Advice on applying to the Small Charities Challenge Fund
The Alliance recently held a webinar about making a successful application to the Small Charities Challenge Fund (SCCF). The webinar presenters were Laura Spilsbury, Grants Manager at Mannion Daniels (the UK Aid Direct fund manager) and Jennifer Ruddick, Deputy Policy & Programmes Manager from the Department for International Development (DFID).
The webinar covered the timeline and the process of the application, DFID’s priority objectives, and gave examples from both successful and unsuccessful applications. General advice on applying to the fund included: using a worked example to give confidence to reviewers that you have delivered a project of a similar nature; ensuring that the results framework, budget and workplan are detailed and all operate together; and involving implementing partners in the proposal design and writing process.

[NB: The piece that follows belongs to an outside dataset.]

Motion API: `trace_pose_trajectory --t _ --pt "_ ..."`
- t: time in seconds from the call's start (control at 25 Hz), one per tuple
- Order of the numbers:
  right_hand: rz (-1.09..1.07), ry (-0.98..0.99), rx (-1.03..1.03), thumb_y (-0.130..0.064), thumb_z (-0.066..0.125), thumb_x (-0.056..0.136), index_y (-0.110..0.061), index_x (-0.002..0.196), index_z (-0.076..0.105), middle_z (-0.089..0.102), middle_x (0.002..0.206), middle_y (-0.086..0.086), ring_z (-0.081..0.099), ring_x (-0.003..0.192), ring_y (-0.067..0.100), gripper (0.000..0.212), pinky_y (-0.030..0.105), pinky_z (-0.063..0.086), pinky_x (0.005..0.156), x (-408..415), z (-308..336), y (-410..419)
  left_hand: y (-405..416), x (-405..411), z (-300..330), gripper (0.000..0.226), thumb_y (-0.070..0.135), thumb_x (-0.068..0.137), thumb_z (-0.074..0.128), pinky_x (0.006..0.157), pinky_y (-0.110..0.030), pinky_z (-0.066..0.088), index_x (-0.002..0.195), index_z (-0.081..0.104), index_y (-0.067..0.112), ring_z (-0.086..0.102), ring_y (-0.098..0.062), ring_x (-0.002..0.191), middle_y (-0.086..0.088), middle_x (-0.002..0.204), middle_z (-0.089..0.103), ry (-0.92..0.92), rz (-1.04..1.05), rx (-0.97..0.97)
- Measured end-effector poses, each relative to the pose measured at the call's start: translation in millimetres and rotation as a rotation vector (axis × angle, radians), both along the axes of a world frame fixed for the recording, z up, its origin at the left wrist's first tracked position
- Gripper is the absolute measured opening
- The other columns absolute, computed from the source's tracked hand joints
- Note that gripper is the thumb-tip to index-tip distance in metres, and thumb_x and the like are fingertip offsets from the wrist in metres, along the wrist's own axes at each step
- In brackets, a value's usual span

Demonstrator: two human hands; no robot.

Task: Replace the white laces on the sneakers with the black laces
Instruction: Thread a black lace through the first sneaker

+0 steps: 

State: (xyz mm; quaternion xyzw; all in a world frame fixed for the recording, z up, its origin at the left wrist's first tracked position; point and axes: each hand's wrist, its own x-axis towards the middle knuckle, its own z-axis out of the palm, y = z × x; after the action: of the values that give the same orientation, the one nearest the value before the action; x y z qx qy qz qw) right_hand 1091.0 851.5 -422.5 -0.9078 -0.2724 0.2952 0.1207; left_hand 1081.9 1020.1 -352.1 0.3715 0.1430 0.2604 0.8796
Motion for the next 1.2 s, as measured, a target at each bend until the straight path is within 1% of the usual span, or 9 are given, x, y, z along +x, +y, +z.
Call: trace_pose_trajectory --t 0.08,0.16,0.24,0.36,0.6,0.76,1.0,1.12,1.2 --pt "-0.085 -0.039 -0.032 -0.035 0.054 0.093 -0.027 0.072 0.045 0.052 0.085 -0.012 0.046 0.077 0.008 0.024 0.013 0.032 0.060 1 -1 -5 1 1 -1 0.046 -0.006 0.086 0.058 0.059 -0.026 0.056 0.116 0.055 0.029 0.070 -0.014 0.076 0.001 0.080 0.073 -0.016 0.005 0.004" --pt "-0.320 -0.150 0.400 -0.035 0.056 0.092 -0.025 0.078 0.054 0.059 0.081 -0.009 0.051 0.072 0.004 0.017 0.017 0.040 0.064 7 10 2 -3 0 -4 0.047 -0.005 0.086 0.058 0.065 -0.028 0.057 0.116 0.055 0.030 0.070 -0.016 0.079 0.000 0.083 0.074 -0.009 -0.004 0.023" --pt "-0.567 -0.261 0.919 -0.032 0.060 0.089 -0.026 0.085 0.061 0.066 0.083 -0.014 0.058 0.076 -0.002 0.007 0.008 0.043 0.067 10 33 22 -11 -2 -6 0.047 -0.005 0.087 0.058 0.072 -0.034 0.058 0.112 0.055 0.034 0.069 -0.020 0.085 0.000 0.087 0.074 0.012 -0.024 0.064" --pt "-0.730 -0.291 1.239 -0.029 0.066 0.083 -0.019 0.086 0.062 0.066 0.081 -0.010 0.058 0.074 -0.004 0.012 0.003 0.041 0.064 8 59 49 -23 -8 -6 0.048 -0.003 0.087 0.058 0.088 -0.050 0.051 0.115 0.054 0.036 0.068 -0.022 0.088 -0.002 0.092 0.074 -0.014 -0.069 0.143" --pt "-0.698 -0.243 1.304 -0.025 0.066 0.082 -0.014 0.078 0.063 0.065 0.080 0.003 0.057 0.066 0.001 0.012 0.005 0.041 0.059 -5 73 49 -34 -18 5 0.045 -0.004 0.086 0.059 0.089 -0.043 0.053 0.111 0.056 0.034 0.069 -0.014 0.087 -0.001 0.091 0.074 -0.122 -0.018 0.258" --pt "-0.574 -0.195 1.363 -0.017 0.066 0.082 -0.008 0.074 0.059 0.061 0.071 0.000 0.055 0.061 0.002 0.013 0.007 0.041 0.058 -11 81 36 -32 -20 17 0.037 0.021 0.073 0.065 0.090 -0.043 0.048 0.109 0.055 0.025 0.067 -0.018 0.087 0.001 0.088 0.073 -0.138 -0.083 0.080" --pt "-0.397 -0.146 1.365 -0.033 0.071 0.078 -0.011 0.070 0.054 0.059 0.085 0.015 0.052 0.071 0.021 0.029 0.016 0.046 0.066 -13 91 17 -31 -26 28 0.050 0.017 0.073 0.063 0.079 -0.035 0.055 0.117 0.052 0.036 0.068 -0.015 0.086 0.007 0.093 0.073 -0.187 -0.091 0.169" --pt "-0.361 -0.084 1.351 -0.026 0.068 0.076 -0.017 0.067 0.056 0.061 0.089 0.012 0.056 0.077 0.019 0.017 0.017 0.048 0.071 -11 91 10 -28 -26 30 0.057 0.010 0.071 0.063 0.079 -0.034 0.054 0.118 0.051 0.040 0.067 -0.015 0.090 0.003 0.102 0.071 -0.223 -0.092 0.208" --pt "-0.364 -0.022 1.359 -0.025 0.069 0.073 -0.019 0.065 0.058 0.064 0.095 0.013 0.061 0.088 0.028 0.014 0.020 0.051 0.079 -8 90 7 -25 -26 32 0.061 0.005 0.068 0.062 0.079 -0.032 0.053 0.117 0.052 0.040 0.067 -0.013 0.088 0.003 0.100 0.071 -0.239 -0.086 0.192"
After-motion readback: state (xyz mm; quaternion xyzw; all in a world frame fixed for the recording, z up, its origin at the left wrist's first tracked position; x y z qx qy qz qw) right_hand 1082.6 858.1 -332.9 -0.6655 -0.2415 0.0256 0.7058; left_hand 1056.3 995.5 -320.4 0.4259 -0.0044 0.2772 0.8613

One of the highest scoring applications to the fund did the following:
- Gave a very clear and concise project summary, highlighting what the project wanted to achieve, by when and outlining who the target audience for the project was,
- One of the key aims of the project was to build evidence and best practice and to share the lessons learned from the project across the sector,
- Described how the organisation had consulted with stakeholders during the project design process, which included a nine-month participatory approach with the implementing partners and focus group discussions to assess the strengths and weakness of the pilot project,
- It also clearly described the outcome of these participatory design groups, and how they informed the project design,
- It outlined the learning drawn on during the design of the project approach,
- It set the scene very well, clearly describing the specific problem they were trying to address to the reviewer,
- A key part of the project was collaboration with the project partners and learning from the partners,
- The project planned to communicate findings within the partner country and across the sector, as well as to inform future scale up of the project,
- It planned to use a digital tool to assist with monitoring and evaluation, and clearly demonstrated where this tool fitted within the wider monitoring and evaluation strategy,
- Included a specific description of how this digital tool would work in practice, covering who would carry out the monitoring and evaluation and how often the tool would be used,
- The monitoring and evaluation was linked to supporting value for money and capacity building,
- Explained precisely how the team planned to analysis the learnings from the project and what to do with these learnings,
- The change the project expected to achieve was broken down to the specific outcomes, how the change would be delivered through six outputs, and measured via SMART and gender/disability disaggregated key performance indicators, and linked to how this would lead to long term change for the beneficiaries,
- It described what data would be collected at what stages of the project,
- It made no assumptions about what the reviewer knew about the project, the specific sector or the country locality.
An unsuccessful application made the following mistakes:
- The project didn’t address the stated problem,
- It didn’t describe the local context but described the need across a general country,
- Didn’t outline the conditions around the implied support for the project from the government, the claim was only supported by very generalised statements,
- Gave little thought to monitoring and evaluation, which was reflected in the budget.
The deadline for the final round of the Small Charities Challenge Fund is 28 March 2019. Good luck with applications!